EXERCISE GOAL: The lines needed are those below that contain the word "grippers"; copy each one.

* * *

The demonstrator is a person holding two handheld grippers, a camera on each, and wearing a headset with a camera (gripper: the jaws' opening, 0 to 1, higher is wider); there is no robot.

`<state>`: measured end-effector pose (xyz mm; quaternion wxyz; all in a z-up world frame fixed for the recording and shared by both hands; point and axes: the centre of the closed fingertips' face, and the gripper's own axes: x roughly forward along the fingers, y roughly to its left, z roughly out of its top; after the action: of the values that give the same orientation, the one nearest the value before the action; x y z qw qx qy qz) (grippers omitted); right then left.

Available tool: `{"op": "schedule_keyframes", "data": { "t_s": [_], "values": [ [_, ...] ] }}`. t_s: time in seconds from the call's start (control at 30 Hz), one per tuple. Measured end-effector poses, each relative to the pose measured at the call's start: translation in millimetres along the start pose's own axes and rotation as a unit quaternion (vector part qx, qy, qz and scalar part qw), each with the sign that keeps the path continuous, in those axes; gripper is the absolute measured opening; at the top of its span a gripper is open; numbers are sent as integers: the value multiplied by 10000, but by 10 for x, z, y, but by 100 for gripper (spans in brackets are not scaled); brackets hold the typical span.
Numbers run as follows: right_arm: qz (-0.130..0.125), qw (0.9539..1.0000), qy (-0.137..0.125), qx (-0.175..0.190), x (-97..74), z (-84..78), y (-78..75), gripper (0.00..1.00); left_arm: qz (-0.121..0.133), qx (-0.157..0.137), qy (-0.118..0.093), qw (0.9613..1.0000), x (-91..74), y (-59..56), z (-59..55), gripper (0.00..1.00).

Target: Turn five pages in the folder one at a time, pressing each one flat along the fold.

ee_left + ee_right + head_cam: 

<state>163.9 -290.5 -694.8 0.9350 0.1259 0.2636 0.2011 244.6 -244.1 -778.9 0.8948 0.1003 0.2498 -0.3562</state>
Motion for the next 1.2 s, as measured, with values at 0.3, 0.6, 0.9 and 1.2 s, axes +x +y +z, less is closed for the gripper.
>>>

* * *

SOLUTION FOR THIS TASK:
The demonstrator is a person holding two handheld grippers, a camera on each, and wearing a headset with a camera (gripper: the jaws' opening, 0 to 1, higher is wider); there is no robot.
`<state>`: measured end-effector pose (xyz mm; quaternion wxyz; all in a z-up world frame fixed for the recording and shared by both hands; point and axes: the centre of the closed fingertips' face, and the gripper's own axes: x roughly forward along the fingers, y roughly to its left, z roughly out of its top; after the action: of the values that give the same orientation, the one nearest the value before the action; x y z qw qx qy qz) (grippers omitted); right then left.

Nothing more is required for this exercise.